Nooshin untangles from her purse with difficulty and collapses into the padded wicker shell of the chair.  Watching my flashlight beam dash into the bathroom and then the kitchen, she makes a sympathetic noise.  “I’m sorry you don’t have electricity yet.”

“Me too.  Remind me never to move to Mexico during Christmas again.”  I’m back with a first aid kit and towel dampened in bottled water, bending over her and gently blotting at her broken nose.  Her eyelids flicker and close in my Maglite’s frizzy wide-angle light.  She could pass for dead if it wasn’t for the little bubble of blood in one nostril, pulsing with every breath.  Something feral and murderous uncoils inside me.  “Who did this to you?  Saman?”

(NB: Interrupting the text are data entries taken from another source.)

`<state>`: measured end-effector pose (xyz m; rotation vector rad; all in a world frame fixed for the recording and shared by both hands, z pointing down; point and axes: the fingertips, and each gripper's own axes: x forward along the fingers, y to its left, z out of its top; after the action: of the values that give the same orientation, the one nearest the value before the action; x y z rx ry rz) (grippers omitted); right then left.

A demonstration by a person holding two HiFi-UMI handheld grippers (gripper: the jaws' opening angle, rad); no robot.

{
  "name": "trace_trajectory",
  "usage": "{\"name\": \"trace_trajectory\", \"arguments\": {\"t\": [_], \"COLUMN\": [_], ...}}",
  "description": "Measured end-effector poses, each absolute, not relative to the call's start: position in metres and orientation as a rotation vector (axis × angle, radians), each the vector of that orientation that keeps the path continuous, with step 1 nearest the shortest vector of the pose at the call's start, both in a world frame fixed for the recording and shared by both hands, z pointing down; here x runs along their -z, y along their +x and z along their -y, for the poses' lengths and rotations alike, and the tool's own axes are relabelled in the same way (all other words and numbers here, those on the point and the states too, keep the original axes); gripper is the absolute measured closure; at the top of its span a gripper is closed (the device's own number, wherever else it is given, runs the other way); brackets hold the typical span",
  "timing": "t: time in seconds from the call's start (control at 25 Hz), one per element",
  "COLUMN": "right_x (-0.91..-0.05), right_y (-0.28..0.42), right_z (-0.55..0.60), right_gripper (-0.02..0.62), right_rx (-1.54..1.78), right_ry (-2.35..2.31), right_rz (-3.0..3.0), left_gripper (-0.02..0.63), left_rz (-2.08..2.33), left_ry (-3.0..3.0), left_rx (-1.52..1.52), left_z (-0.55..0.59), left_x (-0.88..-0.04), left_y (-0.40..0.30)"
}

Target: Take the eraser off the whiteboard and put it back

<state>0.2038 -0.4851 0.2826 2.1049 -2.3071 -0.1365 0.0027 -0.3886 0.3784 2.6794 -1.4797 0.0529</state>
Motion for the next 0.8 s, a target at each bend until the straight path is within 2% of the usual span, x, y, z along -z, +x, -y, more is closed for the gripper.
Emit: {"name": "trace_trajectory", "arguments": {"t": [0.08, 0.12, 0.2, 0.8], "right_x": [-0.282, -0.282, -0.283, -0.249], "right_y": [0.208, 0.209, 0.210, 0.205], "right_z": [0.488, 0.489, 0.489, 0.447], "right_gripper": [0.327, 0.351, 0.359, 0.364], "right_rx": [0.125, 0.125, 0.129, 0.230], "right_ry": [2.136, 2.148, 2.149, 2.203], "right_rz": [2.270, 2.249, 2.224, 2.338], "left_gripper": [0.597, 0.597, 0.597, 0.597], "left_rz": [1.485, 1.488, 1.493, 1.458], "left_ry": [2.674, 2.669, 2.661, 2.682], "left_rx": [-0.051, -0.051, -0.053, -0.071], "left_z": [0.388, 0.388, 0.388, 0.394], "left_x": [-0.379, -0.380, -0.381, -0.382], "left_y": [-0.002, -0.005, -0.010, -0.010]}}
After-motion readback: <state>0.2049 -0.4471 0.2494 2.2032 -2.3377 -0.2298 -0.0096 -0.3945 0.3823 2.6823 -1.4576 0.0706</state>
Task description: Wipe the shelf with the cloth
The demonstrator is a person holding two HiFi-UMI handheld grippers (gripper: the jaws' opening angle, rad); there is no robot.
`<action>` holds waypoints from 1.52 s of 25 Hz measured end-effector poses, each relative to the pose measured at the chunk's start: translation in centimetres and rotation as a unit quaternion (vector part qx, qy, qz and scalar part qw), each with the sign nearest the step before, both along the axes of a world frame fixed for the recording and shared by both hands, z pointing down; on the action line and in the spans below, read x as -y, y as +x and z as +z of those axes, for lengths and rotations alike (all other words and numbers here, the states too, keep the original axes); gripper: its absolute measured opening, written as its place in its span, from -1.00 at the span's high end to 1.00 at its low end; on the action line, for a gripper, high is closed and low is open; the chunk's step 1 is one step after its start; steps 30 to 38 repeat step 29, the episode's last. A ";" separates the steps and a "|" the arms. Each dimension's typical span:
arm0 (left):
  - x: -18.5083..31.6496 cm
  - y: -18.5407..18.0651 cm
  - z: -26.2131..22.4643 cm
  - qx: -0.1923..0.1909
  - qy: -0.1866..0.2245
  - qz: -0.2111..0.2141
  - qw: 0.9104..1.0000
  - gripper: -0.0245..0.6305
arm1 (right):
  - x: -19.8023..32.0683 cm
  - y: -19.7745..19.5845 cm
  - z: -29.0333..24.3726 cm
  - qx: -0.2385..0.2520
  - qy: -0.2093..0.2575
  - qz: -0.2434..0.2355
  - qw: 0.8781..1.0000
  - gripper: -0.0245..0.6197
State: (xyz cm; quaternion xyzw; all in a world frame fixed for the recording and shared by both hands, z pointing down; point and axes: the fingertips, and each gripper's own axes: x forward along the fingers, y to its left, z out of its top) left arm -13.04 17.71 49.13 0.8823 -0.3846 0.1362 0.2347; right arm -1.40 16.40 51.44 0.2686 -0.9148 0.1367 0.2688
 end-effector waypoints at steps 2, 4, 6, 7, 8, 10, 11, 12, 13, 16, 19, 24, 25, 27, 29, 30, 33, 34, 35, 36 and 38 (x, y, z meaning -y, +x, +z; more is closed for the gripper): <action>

The name makes her flinch.

“You need to call 911 and sic the cops on that motherfucker – ”

“No,” she interrupts.  Then with more force, “No!”

“Nooshin, listen to me.  Your husband should go to jail for what he did to you.  If you file a police report – ”

“Nooo…”  It’s a trapped moan.

I touch the plain gold band that pinches her ring finger.  “Is this from him too?”

She thrashes miserably, trying to yank the ring off.

“Whoa.  Just relax, okay?  We can get it off later.”  I shift down to her calf, disinfecting and band-aiding the crusty zig-zag laceration.  “I’ll take you to a clinic later.  Broken noses usually heal on their own, but better safe than sorry, right?”  Then I play the Maglite over her purse, partially unzipped and spilling things like an antique Polaroid camera onto the cement floor.  “You’re traveling light.”

A single disconsolate sob pierces the darkness, and me with it.  “He’s waiting to take me back to Kansas City.  My family is on his side.”

“I suppose all your stuff is still at my place.”  I put the beam on Nooshin.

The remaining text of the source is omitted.